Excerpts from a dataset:

□ □ □ □ □ □ □

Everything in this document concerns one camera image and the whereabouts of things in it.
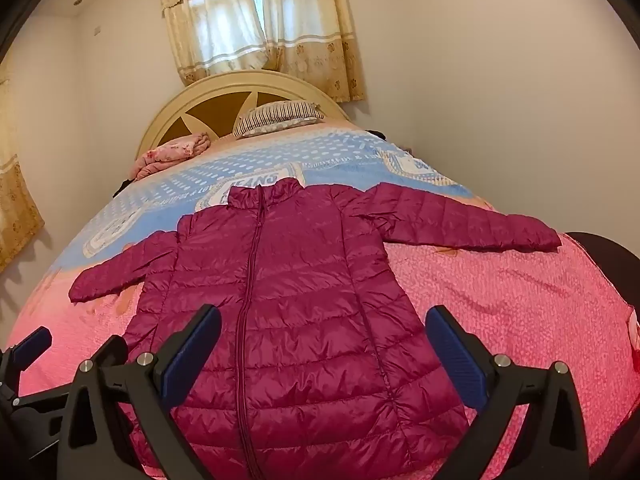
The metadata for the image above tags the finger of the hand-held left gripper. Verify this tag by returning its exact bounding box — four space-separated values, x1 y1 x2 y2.
7 326 54 377

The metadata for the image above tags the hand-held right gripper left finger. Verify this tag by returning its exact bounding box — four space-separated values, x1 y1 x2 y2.
55 304 223 480

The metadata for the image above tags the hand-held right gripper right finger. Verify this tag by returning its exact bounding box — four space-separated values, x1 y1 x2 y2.
425 304 592 480

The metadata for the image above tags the magenta puffer jacket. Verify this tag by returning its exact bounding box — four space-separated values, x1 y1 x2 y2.
70 178 561 480

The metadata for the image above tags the pink and blue printed blanket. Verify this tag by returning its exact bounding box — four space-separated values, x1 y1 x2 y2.
5 117 640 480

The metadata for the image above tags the beige floral side curtain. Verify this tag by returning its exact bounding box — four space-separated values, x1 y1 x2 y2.
0 72 46 273

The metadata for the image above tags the dark round object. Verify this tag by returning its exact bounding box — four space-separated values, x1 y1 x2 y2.
569 232 640 313

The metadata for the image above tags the pink floral folded quilt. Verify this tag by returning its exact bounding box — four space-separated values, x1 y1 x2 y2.
130 131 212 181

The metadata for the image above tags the cream wooden bed headboard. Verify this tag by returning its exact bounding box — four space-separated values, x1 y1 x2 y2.
136 70 354 167

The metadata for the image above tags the striped pillow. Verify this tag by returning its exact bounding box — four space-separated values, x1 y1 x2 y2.
233 101 325 139

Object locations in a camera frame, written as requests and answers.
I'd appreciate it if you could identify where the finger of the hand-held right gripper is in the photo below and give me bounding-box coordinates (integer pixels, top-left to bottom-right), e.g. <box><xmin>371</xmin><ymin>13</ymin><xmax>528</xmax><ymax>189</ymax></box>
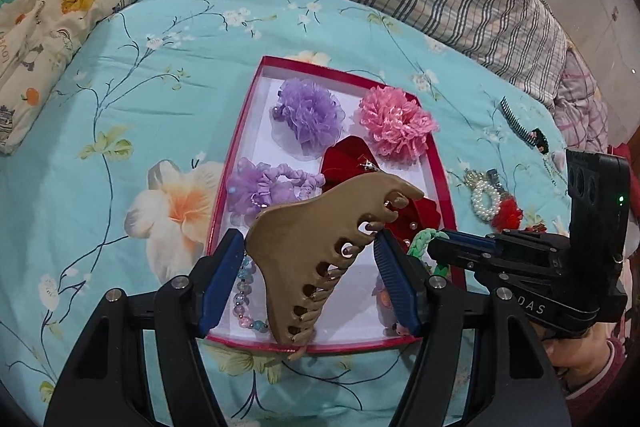
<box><xmin>441</xmin><ymin>230</ymin><xmax>502</xmax><ymax>254</ymax></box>
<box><xmin>427</xmin><ymin>238</ymin><xmax>497</xmax><ymax>282</ymax></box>

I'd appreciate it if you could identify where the green braided hair tie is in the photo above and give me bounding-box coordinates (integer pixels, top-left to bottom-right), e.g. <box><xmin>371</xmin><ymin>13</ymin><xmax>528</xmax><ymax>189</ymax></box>
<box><xmin>406</xmin><ymin>228</ymin><xmax>453</xmax><ymax>279</ymax></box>

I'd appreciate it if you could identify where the purple mesh flower hair tie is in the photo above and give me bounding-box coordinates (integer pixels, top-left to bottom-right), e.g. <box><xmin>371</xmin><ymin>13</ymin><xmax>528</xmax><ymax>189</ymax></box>
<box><xmin>271</xmin><ymin>78</ymin><xmax>344</xmax><ymax>152</ymax></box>

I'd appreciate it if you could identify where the pink ribbon flower hair tie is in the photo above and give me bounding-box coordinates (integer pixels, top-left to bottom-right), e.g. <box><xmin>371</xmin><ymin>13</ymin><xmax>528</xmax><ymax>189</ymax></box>
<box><xmin>357</xmin><ymin>86</ymin><xmax>440</xmax><ymax>158</ymax></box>

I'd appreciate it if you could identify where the black hair comb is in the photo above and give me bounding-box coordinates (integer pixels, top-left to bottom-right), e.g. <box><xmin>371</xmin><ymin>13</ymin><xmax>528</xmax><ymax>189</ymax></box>
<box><xmin>500</xmin><ymin>96</ymin><xmax>531</xmax><ymax>140</ymax></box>

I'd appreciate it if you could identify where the red velvet hair bow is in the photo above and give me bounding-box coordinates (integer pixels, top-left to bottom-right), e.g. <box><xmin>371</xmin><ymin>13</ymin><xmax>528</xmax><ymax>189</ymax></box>
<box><xmin>320</xmin><ymin>135</ymin><xmax>444</xmax><ymax>240</ymax></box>

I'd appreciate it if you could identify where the red pompom hair tie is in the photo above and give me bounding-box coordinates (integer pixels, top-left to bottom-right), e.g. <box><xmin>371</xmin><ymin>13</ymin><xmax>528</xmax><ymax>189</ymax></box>
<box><xmin>492</xmin><ymin>198</ymin><xmax>524</xmax><ymax>231</ymax></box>

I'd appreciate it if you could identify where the blue purple bead bracelet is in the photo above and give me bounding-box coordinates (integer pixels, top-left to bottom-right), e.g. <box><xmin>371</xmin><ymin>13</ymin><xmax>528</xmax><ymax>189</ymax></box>
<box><xmin>231</xmin><ymin>257</ymin><xmax>271</xmax><ymax>334</ymax></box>

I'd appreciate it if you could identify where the pink plaid pillow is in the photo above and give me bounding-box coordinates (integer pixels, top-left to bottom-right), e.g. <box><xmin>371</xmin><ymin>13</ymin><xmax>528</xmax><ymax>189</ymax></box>
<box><xmin>552</xmin><ymin>49</ymin><xmax>609</xmax><ymax>154</ymax></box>

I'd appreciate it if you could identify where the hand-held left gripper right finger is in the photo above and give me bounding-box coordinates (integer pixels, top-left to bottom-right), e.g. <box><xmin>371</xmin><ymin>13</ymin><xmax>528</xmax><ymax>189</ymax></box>
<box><xmin>374</xmin><ymin>229</ymin><xmax>572</xmax><ymax>427</ymax></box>

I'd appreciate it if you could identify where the teal floral bed sheet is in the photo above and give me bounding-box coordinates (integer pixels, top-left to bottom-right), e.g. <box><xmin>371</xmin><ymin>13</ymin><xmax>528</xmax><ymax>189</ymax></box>
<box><xmin>0</xmin><ymin>0</ymin><xmax>576</xmax><ymax>427</ymax></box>

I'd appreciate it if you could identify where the red cardboard box lid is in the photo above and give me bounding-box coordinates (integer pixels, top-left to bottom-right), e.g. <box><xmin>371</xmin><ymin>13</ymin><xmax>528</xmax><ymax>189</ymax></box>
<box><xmin>205</xmin><ymin>55</ymin><xmax>467</xmax><ymax>353</ymax></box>

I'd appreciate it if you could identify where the black flowered hair clip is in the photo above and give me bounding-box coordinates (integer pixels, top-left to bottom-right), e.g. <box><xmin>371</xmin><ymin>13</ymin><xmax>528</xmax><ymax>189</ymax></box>
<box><xmin>529</xmin><ymin>128</ymin><xmax>551</xmax><ymax>156</ymax></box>

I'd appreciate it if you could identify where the beige claw hair clip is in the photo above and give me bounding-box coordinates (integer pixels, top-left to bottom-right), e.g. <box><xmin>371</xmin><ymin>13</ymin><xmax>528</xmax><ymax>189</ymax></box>
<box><xmin>244</xmin><ymin>172</ymin><xmax>426</xmax><ymax>362</ymax></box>

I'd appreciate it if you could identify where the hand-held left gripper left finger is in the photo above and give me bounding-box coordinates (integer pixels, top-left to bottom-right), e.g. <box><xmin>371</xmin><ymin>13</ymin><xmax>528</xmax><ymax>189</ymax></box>
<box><xmin>44</xmin><ymin>228</ymin><xmax>246</xmax><ymax>427</ymax></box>

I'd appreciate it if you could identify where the white pearl bracelet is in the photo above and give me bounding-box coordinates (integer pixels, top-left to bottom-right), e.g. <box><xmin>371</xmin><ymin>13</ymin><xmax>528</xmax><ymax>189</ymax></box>
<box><xmin>470</xmin><ymin>181</ymin><xmax>503</xmax><ymax>222</ymax></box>

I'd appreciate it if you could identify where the purple frilly scrunchie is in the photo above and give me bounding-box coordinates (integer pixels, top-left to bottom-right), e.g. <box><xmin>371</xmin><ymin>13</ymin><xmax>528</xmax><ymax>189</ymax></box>
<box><xmin>226</xmin><ymin>157</ymin><xmax>326</xmax><ymax>214</ymax></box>

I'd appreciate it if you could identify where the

□ □ □ □ □ □ □

Exercise description: Scan the data above, find each line with "camera", and copy it.

Answer space:
Everything in this document concerns one camera image and the whereabouts of things in it.
Object locations in a camera frame, written as requests and answers.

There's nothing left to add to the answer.